The alleged irregularities in allocation of coal blocks might take a toll on public sector banks, already stressed by poor credit offtake. While banks do not have direct exposure to the coal sector, huge loans to the power sector, a principal input for which is coal, has put banks at risk.
According to a recent report by Standard & Poor’s (S&P), Indian banks have a total exposure of $59.7 billion (7.2 per cent of their loans) to the power sector. Banks have already started evaluating their exposure to the power sector through stress tests. Corporation Bank, for instance, is planning a stress test in the power sector soon. “If projects don’t take off, it would put pressure on banks, though NPAs (non-performing assets) might not go up much. We do not have much exposure to the power sector, but we will carry out a stress test,” said Ajai Kumar, chairman and managing director.
State Bank of India, the country’s largest public sector bank, expects the issue of coal block allocation to be resolved in three to six months. The bank has an exposure of Rs 50,000 crore to the power sector, said Diwakar Gupta, managing director and chief financial officer.

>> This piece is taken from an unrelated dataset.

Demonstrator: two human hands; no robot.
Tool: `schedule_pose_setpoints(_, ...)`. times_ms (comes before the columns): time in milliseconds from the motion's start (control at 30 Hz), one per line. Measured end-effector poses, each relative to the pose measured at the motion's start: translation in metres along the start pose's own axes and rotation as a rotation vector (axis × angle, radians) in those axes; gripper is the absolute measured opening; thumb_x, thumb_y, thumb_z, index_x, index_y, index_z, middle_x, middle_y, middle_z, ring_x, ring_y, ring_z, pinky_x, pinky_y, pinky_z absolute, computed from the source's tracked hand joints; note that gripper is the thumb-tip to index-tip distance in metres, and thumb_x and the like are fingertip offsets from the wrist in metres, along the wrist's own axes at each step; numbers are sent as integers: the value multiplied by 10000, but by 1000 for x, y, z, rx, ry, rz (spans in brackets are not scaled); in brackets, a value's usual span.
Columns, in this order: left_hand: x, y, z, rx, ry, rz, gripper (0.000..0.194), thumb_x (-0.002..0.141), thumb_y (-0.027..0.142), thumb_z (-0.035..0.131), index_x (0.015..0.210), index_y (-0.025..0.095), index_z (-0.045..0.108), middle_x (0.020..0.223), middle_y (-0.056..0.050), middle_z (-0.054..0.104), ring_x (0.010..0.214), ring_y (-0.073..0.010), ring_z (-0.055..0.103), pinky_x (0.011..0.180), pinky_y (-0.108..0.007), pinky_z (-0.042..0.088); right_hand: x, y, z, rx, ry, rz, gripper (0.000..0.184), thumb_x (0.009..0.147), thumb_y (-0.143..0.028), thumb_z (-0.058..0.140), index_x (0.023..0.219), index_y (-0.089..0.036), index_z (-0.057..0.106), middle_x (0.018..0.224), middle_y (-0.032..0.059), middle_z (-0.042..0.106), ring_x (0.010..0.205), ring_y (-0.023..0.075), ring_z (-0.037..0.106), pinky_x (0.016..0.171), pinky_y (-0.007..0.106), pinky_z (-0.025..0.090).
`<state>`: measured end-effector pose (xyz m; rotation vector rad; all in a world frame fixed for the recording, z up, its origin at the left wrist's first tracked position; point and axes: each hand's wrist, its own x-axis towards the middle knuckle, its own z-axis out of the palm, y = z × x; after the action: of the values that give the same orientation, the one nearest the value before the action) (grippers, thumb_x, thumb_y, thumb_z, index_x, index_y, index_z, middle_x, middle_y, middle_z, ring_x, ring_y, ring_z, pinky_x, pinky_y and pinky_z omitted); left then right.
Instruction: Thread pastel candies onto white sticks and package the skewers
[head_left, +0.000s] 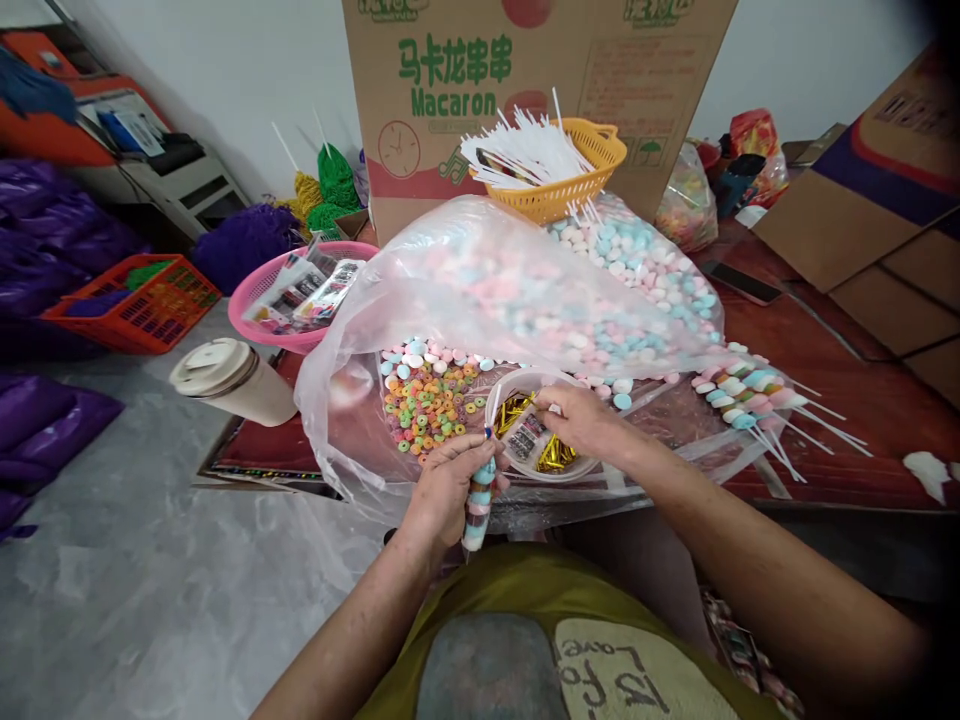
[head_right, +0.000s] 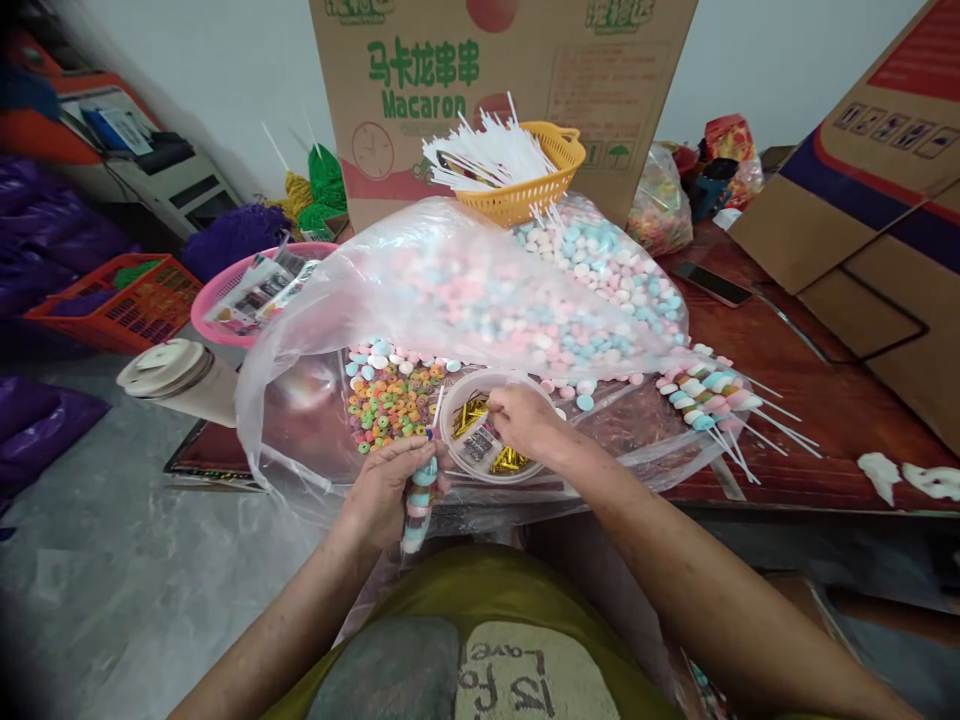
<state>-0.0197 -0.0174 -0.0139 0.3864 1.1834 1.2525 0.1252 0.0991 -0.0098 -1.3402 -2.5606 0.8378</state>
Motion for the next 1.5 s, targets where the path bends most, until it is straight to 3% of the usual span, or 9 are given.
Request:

“The coal issue has an indirect linkage to banks, as these have exposure to the power sector. There are reasons to believe the government is aware of the criticality of the ‘Coalgate’ issue, and would resolve it in good time,” Gupta said on Friday.
Currently, 50,000 Mw of power generation capacity, with an investment of about Rs 2.5 lakh crore, is under different stages of implementation. Excluding the Rs 50,000-70,000 crore of promoters’ contribution, the total funding to the sector was close to Rs 1.75 lakh crore, said Gupta. “The amount is large, but it doesn’t mean everything will be under stress,” he added.
United Bank of India, which has direct exposure of about Rs 800 crore to the power sector, has also started evaluating the financial status of power companies, as well as their future coal linkages. “Internally, we have started investigating the issue by talking to stakeholders at different levels. Most of the loans to the power sector are through consortium-lending. So, there are meetings at the level of bankers as well,” said Bhaskar Sen, chairman and managing director, United Bank of India.
In its report, S&P had stated the proposal to restructure debts of state-owned power distribution companies was a short-term solution.
The threat of more coal blocks being deallocated also looms large. Already, four blocks have been deallocated. “Whether banks would have more NPAs if coal block allocations are cancelled is a hypothetical question. We need to see how power companies can secure coal, if that coal (from deallocated blocks) is unavailable,” said K R Kamath, chairman and managing director, Punjab National Bank.
Earlier, a Comptroller and Auditor General report had questioned the allocation of coal blocks by the government. It had estimated a loss of Rs 1.86 lakh crore to the exchequer through irregularities in the process. The report had named several companies, including Essar Power, Hindalco, Tata Steel, Tata Power and Jindal Steel and Power, which had secured blocks in various states.